El vertedero de Agbogbloshie, ubicado al oeste de Accra, Ghana, se ha convertido en un símbolo de la crisis global de desechos electrónicos, donde el aire está contaminado y la salud de los trabajadores está en grave riesgo. En este lugar, hombres y mujeres se agrupan alrededor de pilas de chatarra, quemando cables y plásticos para extraer metales valiosos como el cobre y el oro.
La Organización de las Naciones Unidas (ONU) informa que en 2022 se generaron 62 millones de toneladas de residuos electrónicos a nivel mundial, un aumento del 82 por ciento desde 2010. Este crecimiento se debe principalmente a la creciente electronización de la sociedad, con envíos anuales de teléfonos inteligentes que han más que duplicado desde 2010.
A pesar de que solo alrededor del 15 por ciento de estos desechos se reciclan adecuadamente, organizaciones criminales están aprovechando la situación. Los traficantes exportan desechos electrónicos a países en desarrollo como Ghana, donde las infraestructuras para su gestión son insuficientes. Las autoridades han identificado un aumento significativo en el tráfico de desechos electrónicos, representando una de cada seis incautaciones a nivel mundial.
Los métodos utilizados por los traficantes son cada vez más sofisticados. En el Reino Unido, por ejemplo, muchos desechos son declarados erróneamente como reutilizables, pero terminan siendo descompuestos para extraer metales preciosos y luego quemados ilegalmente en países receptores. La falta de regulación efectiva permite que estas prácticas continúen sin control.

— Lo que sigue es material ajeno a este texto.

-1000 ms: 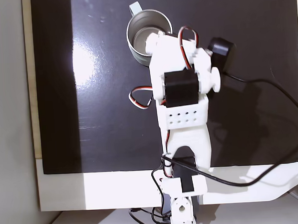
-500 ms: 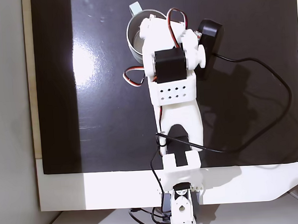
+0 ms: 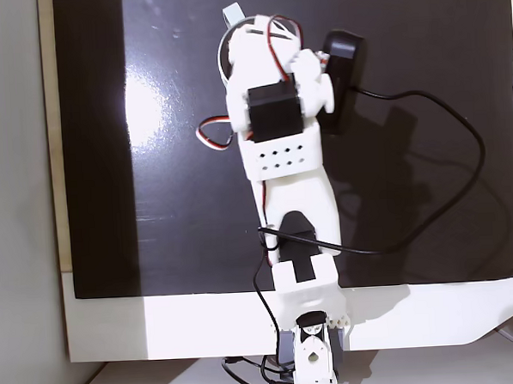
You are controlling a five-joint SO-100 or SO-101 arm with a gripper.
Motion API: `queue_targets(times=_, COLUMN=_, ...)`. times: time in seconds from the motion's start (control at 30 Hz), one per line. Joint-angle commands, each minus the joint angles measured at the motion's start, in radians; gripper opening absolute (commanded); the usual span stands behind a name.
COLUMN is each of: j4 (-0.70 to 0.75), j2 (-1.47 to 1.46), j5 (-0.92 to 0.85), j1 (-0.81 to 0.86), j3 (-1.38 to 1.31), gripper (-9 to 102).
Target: Grasp a gauze and put it in the cup.
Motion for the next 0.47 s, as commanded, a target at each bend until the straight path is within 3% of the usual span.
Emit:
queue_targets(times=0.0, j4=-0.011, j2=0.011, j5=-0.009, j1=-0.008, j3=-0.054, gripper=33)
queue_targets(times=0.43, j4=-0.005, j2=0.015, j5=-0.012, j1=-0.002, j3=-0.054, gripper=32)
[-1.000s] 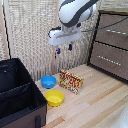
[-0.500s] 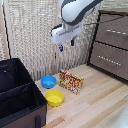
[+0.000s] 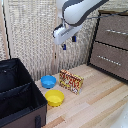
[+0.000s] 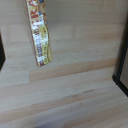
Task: Locate and clasp the grip of the topmost drawer. Steadily and circumspectly yank the drawer open. Discover and seize the nutrition bar using your clamp. Deposit the nutrition bar in the accessible drawer. Unclench the nutrition bar.
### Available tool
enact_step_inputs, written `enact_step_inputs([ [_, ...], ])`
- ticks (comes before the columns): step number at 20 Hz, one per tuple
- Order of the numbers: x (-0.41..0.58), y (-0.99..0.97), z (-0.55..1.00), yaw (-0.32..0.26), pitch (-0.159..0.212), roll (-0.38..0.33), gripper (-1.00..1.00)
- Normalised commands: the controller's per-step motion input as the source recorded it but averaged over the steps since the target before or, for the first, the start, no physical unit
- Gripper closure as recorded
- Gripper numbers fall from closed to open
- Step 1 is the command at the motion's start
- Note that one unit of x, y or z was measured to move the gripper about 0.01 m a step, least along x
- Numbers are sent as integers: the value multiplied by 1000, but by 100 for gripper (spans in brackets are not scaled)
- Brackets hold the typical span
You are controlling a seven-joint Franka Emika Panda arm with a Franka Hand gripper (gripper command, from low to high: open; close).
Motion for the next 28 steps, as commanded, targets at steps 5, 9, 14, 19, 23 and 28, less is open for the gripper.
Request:
enact_step_inputs([
  [5,68,0,65,132,0,-370,-100],
  [9,189,23,67,99,2,-375,-100],
  [14,299,118,114,39,13,-375,-100],
  [19,57,297,168,-30,-17,-374,-100],
  [23,0,259,231,-82,-37,-355,-100],
  [28,0,90,247,-101,-69,-334,-100],
])
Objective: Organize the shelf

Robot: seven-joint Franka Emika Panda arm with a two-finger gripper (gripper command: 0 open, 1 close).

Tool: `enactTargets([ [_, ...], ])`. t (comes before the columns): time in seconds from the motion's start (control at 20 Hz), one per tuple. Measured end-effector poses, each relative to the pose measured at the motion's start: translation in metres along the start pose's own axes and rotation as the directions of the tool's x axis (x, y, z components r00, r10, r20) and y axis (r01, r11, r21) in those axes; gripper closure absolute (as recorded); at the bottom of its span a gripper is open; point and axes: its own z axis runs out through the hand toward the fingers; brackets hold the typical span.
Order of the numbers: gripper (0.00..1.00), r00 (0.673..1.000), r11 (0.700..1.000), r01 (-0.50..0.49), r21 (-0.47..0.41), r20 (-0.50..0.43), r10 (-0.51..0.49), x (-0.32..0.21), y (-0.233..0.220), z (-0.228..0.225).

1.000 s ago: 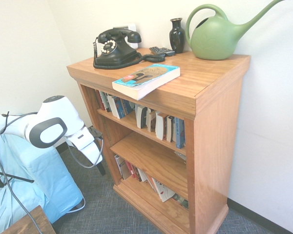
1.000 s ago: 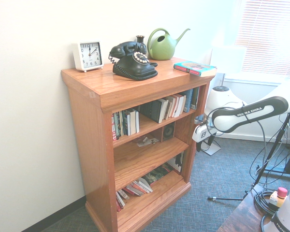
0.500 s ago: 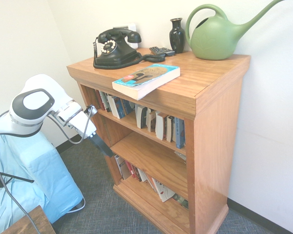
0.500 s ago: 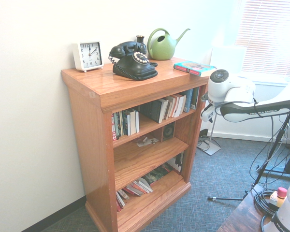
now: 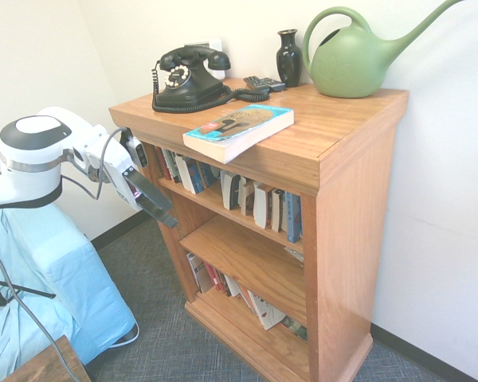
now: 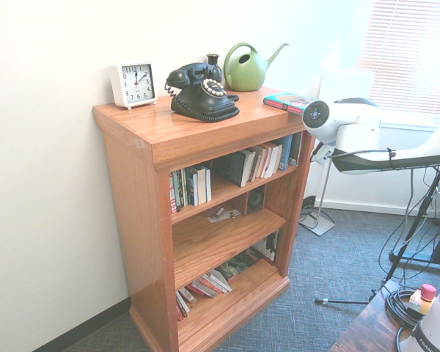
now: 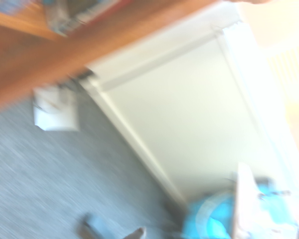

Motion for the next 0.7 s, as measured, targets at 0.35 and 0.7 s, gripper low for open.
enactTargets([
  [0.35, 0.00, 0.995, 0.968, 0.082, -0.235, -0.037, -0.093, 0.040, -0.001, -0.011],
  [0.7, 0.00, 0.990, 0.947, 0.120, -0.298, -0.030, -0.135, 0.058, -0.031, -0.014],
])
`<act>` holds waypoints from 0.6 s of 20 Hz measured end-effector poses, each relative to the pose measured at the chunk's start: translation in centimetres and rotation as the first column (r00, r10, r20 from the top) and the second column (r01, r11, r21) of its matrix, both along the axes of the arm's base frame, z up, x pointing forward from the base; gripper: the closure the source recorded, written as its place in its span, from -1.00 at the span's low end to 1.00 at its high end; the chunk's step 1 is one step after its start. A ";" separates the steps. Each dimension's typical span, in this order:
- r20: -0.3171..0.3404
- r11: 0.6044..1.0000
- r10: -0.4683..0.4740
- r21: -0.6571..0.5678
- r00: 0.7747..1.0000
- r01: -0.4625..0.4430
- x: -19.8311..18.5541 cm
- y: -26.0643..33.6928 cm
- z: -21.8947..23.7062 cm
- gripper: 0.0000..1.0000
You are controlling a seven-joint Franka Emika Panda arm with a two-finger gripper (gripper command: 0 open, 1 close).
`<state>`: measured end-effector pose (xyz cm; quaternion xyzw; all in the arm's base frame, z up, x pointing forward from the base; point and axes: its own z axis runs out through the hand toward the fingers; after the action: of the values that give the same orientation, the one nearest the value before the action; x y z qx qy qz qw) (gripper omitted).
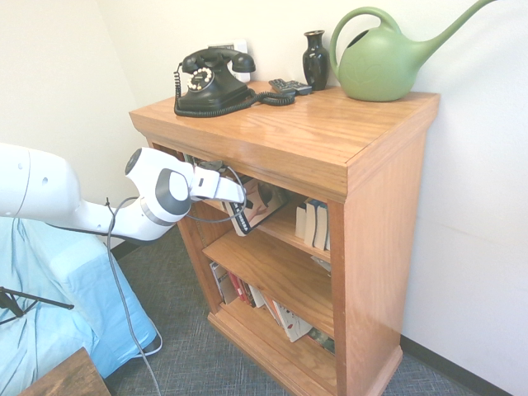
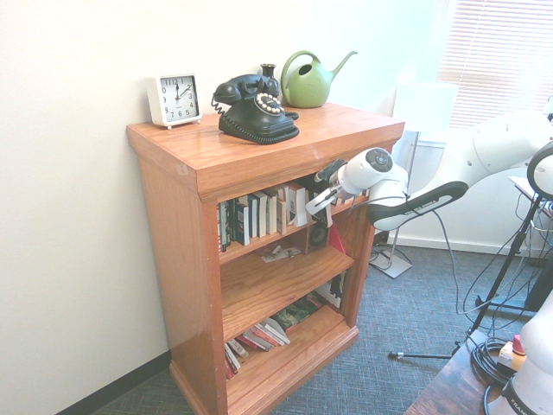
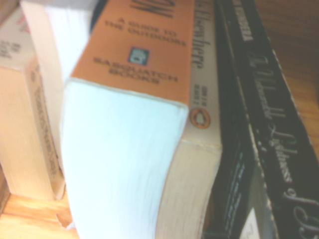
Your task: Organize the shelf
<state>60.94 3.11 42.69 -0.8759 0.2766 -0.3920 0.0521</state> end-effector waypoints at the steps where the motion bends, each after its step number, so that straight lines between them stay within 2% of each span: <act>1: 0.000 1.000 0.000 0.000 1.000 0.000 0.0 0.0 0.0 -1.00; 8: 0.004 1.000 0.012 0.005 1.000 -0.012 -0.3 0.3 -0.1 -1.00; 12: 0.014 0.999 0.042 0.013 0.999 -0.043 -2.1 1.0 0.0 -1.00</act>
<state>58.80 4.12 42.65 -0.8784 0.2601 -0.3950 0.0683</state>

La quema de desechos electrónicos no solo contamina el medio ambiente, sino que también tiene graves consecuencias para la salud humana. La Organización Mundial de la Salud (OMS) advierte que la exposición a sustancias tóxicas liberadas durante este proceso puede causar trastornos neurológicos y otros problemas de salud graves.
A partir de enero de 2025, el Convenio de Basilea exigirá que los exportadores declaren todos los desechos electrónicos y obtengan permisos adecuados. Sin embargo, muchos países clave, incluido Estados Unidos, aún no han ratificado este tratado, lo que dificulta la lucha contra el tráfico ilegal de desechos electrónicos.